То есть, этот паразит наблюдал. Очевидно, когда надо мной издевались — тоже. Чтоб не прибили, ненароком, педагог заботливый, чтоб его, злопыхнул я.
Хотя, тут же «палочная система воспитания», а для неё подобный подход нормален, напомнил себе я.
— Самозащита, говорите, господин Гемин? — уставился на меня этот тип.
— Безусловно, господин битель. Уж не хотите ли вы сказать, что я, — обвёл я лапкой тщедушное тельце, — напал на НИХ? — аж выпучил я глаза тыча в поверженных.
Инспектор повзирал на соучеников, на меня, похмыкал, криво ухмыльнулся и выдал:
— Сумку продемонстрируйте, господин Гемин, — требовательно протянул руку он.
— Мы на территории гимназии и в учебное время? — окрысился я.
Дело в том, что меня ситуация несколько… раздражала. Этот тип явно «приглядывал» за нами, а над Гемином регулярно издевались не столь далеко отсюда. И чихать мне на их «педагогические» изыски — то, что «нормально» им, бесит и раздражает меня. Так ещё и меня хотят выставить виноватым, когда я всего лишь дал отпор. Ну, несколько преждевременный, сам признал я, но преждевременный только сегодня. А вообще и в целом — даже СЛИШКОМ гуманный.
— Кхм, не вполне, господин Гемин, — признал битель. — Однако, в знак вашей доброй воли… — не договорил он.
— В знак вашей доброй воли, вы могли прервать эту ситуацию годы назад, — безадресно, как бы «под нос», но и далеко не шёпотом выдал я. — Любуйтесь, господин битель, — распахнул я сумку.
Инспектор нос в сумку запустил, хоть и не обыскивал. Вновь похмыкал, на три тома «слова божьего», стрельнул взором в мою персону.
— Вы столь набожны? — с некоторой долей скепсиса полюбопытствовал он.
— А как же, — широко улыбнулся в ответ. — Только на господа нашего в беде и уповаю, более не на кого, — елейно подытожил я.
— Понятно, — нейтрально ответил битель. — Поднимайтесь, господа, следуйте за мной, — обратился он к пятёрке.
— А… не территория… — вякнул было Недил.
— Территория гимназии, господин Недил, заканчивается на проезжей части, до которой пятнадцать метров. Или вы хотите со мной поспорить? — бездарно попробовал спародировать мою ослепительную улыбку инспектор.
Впрочем, бездарной она показалась мне, мастеру и специалисту добрых, ласковых и всепрощающих улыбок. Забитым и запуганным добрым мной гопникам хватило и этого, так что, покряхтывая, удалились они гуськом в гимназию.
А меня никто не позвал, разве что битель коротко кивнул, да и учесал, ведя недиловскую компанию в здание гимназии.
Кхм, а это вообще — нормально?
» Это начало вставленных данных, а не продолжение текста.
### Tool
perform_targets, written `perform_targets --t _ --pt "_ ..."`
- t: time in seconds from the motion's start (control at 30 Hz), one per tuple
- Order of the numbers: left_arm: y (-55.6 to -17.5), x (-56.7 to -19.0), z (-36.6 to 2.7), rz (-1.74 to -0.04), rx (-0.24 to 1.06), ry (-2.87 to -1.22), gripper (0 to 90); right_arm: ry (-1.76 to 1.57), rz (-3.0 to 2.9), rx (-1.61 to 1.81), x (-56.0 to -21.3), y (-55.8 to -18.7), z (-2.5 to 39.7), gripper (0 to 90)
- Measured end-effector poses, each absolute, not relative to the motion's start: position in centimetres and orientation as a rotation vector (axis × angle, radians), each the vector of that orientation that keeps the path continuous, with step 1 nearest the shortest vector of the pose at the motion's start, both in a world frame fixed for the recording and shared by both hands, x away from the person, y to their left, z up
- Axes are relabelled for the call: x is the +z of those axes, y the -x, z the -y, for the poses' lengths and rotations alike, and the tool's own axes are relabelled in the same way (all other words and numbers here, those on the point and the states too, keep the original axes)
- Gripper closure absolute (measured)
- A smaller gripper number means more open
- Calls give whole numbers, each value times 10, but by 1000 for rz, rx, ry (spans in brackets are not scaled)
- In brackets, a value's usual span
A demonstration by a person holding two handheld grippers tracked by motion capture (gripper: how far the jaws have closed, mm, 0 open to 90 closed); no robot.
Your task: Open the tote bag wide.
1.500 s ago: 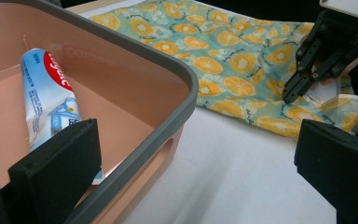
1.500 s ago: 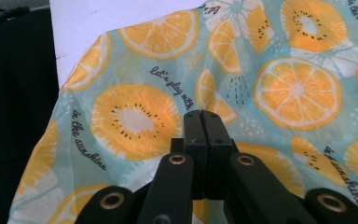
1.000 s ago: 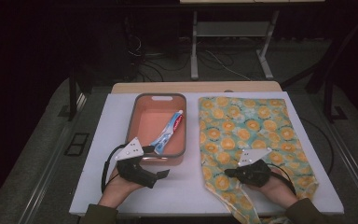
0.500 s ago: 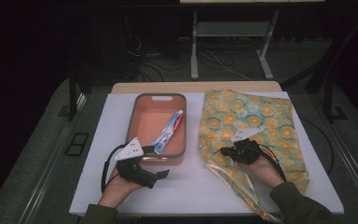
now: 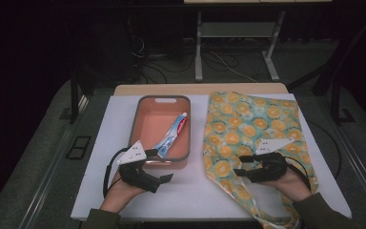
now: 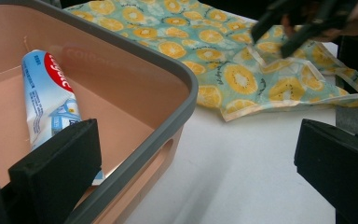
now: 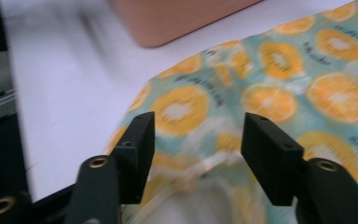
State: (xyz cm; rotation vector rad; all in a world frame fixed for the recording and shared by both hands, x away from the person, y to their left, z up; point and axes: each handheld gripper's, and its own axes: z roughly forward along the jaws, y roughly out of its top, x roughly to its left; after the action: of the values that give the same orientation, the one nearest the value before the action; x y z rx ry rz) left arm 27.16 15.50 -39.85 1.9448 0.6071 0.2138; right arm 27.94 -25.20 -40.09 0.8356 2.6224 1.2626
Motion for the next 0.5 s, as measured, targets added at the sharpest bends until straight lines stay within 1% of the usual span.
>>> perform_targets --t 0.13,0.2,0.23,0.33,0.4,0.43,0.47,0.5 --pt "-272 -399 -155 -605 214 -1948 0 -803 -2671 1269 -405 -258 253 352" --pt "-271 -399 -154 -605 215 -1949 0 -782 -2700 1210 -411 -249 250 325" --pt "-271 -398 -154 -605 214 -1949 0 -776 -2741 1152 -420 -243 247 316" --pt "-271 -398 -154 -601 214 -1951 0 -762 -2785 1102 -429 -239 243 334" --pt "-271 -398 -154 -601 215 -1951 0 -733 -2808 1052 -434 -236 239 415" --pt "-271 -398 -153 -601 214 -1951 0 -726 -2817 1035 -435 -236 237 476" --pt "-271 -398 -153 -601 214 -1951 0 -704 -2837 1017 -438 -236 235 632" --pt "-271 -398 -153 -600 216 -1951 0 -704 -2837 1017 -438 -236 235 632"
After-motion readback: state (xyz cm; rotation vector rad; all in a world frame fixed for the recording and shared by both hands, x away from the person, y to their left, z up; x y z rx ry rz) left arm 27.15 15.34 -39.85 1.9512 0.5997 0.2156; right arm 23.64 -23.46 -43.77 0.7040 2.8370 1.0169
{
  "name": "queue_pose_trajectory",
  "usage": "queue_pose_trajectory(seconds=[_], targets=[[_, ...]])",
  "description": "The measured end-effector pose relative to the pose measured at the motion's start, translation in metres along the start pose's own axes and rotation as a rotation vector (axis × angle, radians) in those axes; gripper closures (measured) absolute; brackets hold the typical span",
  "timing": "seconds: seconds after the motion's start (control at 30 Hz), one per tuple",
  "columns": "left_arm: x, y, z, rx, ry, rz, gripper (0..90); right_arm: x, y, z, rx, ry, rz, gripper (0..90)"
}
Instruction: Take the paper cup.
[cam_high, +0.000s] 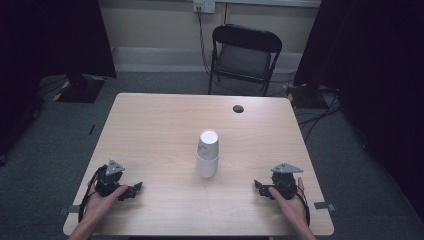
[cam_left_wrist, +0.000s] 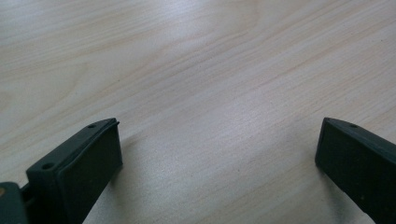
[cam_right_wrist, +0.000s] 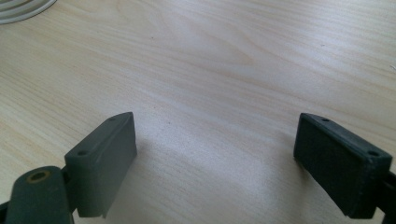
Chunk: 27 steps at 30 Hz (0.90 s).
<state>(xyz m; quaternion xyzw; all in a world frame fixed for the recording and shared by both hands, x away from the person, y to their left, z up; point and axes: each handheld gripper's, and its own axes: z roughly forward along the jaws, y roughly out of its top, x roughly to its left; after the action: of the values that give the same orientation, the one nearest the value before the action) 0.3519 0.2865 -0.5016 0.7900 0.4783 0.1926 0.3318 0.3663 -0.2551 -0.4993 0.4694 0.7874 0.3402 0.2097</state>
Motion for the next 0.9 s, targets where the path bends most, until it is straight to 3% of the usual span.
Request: queue_pose_trajectory(seconds=[0.13, 0.3, 0.33, 0.37, 0.4, 0.6, 0.63, 0.7, 0.9], targets=[[0.0, 0.003, -0.001, 0.021, 0.001, -0.005, 1.0, 0.0, 0.0, 0.0, 0.001, -0.002, 0.003, 12.4], [-0.002, 0.004, -0.003, 0.002, 0.009, -0.021, 15.0, 0.0, 0.0, 0.0, 0.001, -0.004, 0.003, 12.3], [-0.001, 0.004, -0.005, 0.005, 0.002, -0.022, 16.3, 0.0, 0.0, 0.0, 0.001, -0.002, 0.003, 12.2], [0.0, 0.005, -0.007, 0.004, -0.048, -0.058, 16.1, 0.0, 0.0, 0.0, 0.001, -0.003, 0.004, 12.3], [-0.001, 0.006, -0.008, 0.006, -0.061, -0.062, 16.2, 0.0, 0.0, 0.0, 0.001, -0.003, 0.004, 12.2], [-0.008, 0.01, -0.01, 0.01, -0.062, -0.022, 16.5, 0.001, 0.003, -0.001, 0.012, 0.004, 0.003, 15.9], [-0.011, 0.01, -0.009, 0.02, -0.054, 0.0, 16.6, 0.002, 0.005, -0.002, 0.01, 0.014, -0.005, 15.5], [-0.014, 0.009, -0.006, 0.044, -0.049, 0.037, 16.8, 0.006, 0.012, -0.006, -0.037, 0.029, -0.024, 15.3], [-0.013, 0.006, -0.004, 0.027, -0.031, 0.034, 16.2, 0.018, 0.033, -0.016, -0.127, 0.092, -0.051, 16.2]])
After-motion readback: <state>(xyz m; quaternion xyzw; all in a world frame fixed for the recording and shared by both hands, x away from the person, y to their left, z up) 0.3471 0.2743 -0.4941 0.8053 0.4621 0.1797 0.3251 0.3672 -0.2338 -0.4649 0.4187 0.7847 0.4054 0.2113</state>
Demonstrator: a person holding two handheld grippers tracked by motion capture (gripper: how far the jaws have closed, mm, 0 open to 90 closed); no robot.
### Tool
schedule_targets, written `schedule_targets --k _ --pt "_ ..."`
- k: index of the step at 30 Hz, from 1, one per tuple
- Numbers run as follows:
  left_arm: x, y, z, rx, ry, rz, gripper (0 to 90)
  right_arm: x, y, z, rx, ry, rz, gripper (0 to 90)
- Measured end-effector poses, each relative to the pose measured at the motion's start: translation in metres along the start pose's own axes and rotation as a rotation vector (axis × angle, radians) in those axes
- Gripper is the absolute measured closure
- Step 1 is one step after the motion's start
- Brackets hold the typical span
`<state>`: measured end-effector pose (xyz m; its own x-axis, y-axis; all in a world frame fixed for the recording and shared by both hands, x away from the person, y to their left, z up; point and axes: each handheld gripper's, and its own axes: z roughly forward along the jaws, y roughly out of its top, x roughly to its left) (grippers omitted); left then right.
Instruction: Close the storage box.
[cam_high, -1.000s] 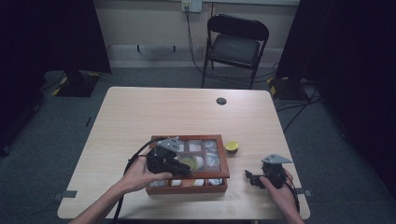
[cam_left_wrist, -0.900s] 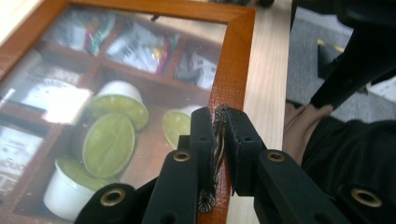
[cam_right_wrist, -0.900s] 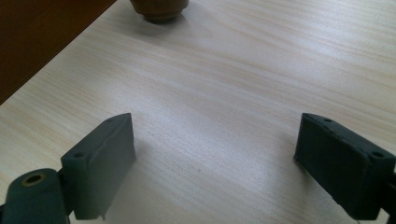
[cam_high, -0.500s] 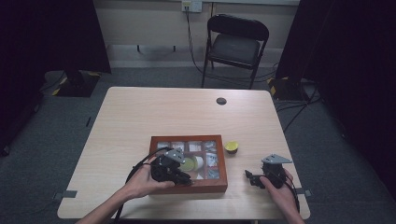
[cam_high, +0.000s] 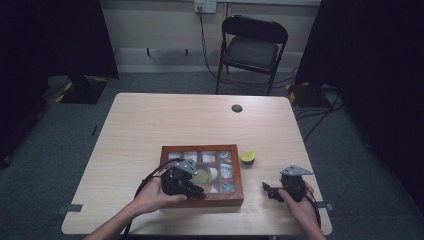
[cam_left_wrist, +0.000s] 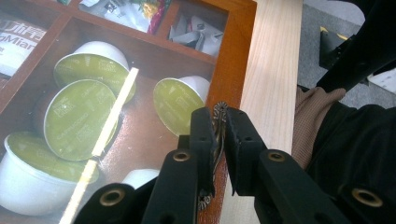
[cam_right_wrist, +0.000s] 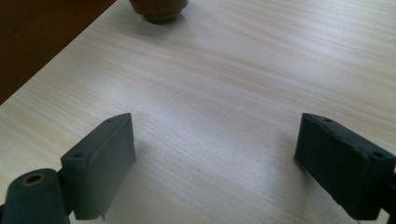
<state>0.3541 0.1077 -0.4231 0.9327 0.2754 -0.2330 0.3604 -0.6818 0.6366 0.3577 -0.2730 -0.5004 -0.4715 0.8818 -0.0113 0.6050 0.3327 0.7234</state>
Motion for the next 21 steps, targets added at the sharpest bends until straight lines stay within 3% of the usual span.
schedule_targets --k 3,6,10,15,19,21 --pt "0.0 -0.001 0.002 -0.002 -0.003 0.009 77.1 0.0 0.0 0.0 0.0 0.0 0.0 11.1" --pt "0.0 0.001 0.0 -0.025 0.0 -0.015 65.0 0.0 0.0 0.0 0.0 0.0 0.0 11.1" --pt "0.001 0.001 -0.006 -0.053 0.012 -0.019 58.2 0.0 0.0 0.0 0.0 0.0 0.0 11.1" --pt "0.004 -0.001 -0.014 -0.078 0.059 -0.046 41.5 0.0 0.0 0.0 0.0 0.001 0.0 11.1" --pt "0.007 -0.007 -0.023 -0.097 0.091 -0.069 35.5 0.0 0.0 0.0 0.0 0.001 0.0 11.0" --pt "0.009 -0.01 -0.029 -0.079 0.109 -0.07 36.4 0.0 0.0 0.0 0.0 0.001 0.0 11.0"
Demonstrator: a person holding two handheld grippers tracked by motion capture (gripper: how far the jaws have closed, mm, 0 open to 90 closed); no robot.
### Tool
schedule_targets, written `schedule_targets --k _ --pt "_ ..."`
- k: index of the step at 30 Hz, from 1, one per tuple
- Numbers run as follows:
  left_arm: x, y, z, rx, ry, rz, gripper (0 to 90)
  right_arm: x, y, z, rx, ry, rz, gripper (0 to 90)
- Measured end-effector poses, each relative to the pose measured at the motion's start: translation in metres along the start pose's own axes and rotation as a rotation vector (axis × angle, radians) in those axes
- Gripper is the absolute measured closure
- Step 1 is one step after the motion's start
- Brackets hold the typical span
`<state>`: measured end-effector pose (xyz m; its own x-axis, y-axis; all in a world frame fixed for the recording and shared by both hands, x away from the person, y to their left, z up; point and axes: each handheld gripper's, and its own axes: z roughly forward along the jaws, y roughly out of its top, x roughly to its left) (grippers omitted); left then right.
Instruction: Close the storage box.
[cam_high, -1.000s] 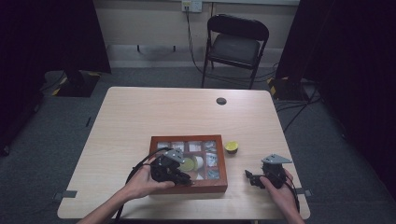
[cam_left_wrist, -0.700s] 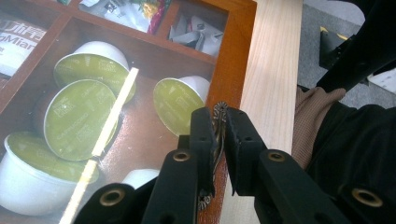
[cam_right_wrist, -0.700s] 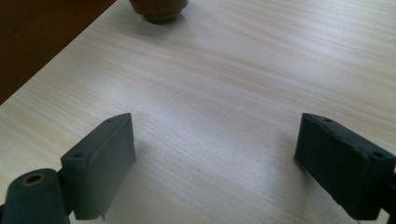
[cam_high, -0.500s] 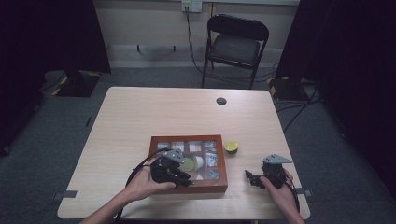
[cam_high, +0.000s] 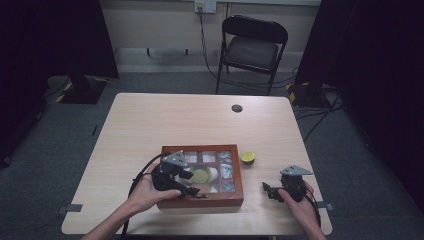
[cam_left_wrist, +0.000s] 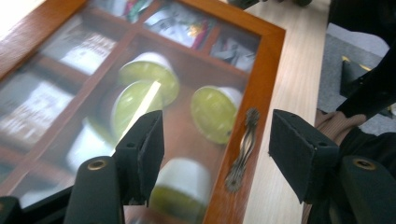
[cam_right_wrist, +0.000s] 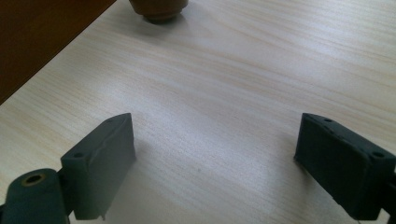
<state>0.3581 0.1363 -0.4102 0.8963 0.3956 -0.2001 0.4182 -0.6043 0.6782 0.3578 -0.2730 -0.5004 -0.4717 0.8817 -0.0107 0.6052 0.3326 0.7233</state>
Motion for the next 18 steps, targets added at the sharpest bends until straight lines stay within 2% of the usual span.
schedule_targets --k 3,6,10,11,15,18 --pt "0.003 -0.006 -0.01 -0.006 0.023 -0.008 36.3 0.0 0.0 0.0 0.0 0.0 -0.001 11.0" --pt "0.008 -0.012 -0.02 -0.029 0.052 -0.034 32.0 0.0 0.0 0.0 0.0 0.0 -0.001 10.9" --pt "0.016 -0.019 -0.031 -0.034 0.105 -0.058 31.1 0.0 0.0 0.0 0.0 0.0 -0.001 11.0" --pt "0.018 -0.021 -0.033 -0.045 0.107 -0.073 30.4 0.0 0.0 0.0 0.0 0.0 -0.001 11.0" --pt "0.025 -0.028 -0.04 -0.039 0.136 -0.094 27.6 -0.001 0.0 0.0 0.0 -0.002 0.0 11.0" --pt "0.029 -0.037 -0.046 -0.044 0.186 -0.115 24.2 -0.002 0.0 0.0 0.0 -0.008 0.006 11.0"
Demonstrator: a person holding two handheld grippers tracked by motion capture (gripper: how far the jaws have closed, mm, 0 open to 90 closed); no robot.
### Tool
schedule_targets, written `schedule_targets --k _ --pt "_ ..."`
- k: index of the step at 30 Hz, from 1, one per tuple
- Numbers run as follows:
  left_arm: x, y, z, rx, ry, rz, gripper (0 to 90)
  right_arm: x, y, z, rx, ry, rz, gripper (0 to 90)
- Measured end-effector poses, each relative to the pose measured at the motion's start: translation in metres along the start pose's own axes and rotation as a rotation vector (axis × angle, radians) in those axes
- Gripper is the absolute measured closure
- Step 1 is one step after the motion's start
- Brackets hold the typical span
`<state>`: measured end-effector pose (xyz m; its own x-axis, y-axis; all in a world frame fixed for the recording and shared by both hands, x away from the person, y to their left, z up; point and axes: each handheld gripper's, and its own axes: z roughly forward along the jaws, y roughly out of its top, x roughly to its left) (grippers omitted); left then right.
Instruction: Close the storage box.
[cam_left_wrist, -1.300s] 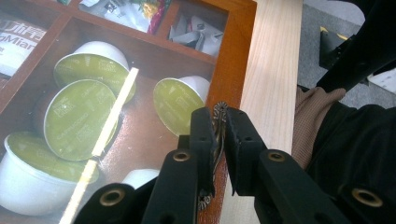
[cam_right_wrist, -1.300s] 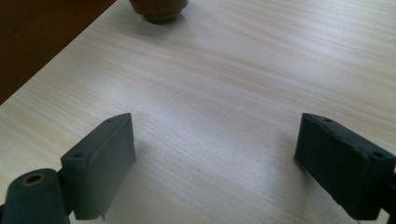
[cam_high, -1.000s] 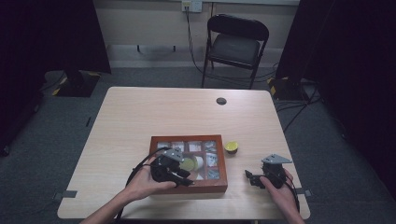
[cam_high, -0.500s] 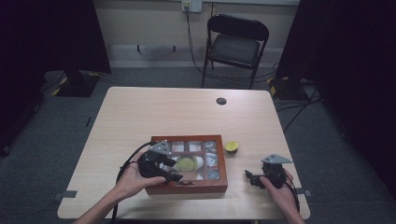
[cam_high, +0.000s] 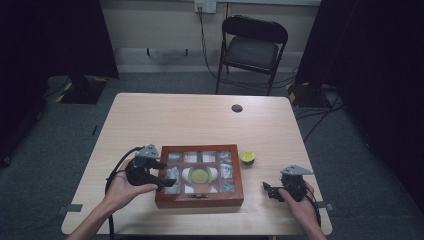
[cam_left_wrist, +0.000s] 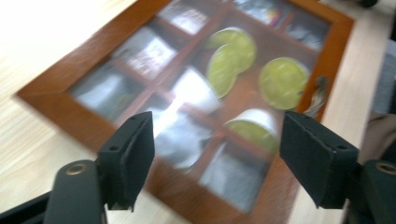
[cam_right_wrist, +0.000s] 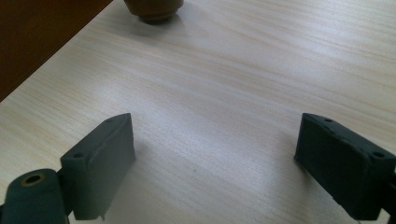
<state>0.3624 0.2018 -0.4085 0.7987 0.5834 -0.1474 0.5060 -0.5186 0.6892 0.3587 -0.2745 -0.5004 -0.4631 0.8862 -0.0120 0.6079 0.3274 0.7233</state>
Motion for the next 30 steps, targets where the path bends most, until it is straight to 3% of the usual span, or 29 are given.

Не знаю, констатировал я, через полминуты просеивания памяти. И Гемин не знает, как-то он только огребал, а не выдавал. И все связанные с огребанием взаимодействия с гимназическими служками ограничились лишь «добавкой» розгами, за «злословие и отвлечение ерундой занятых людей».
Ну, будем считать, что нормально, поскольку изменить я уже ни черта не смогу. И, нужно отметить, уж слишком я стал невоздержан на язык. Мороз бы промолчал, из чувства самосохранения. Видимо, бытие Отмороженным меня довольно сильно изменило как личность. Даже если я просто слепок, хмыкнул я. В общем, попробую язычину свою несколько укротить, а то договорюсь до чего-нибудь нехорошего.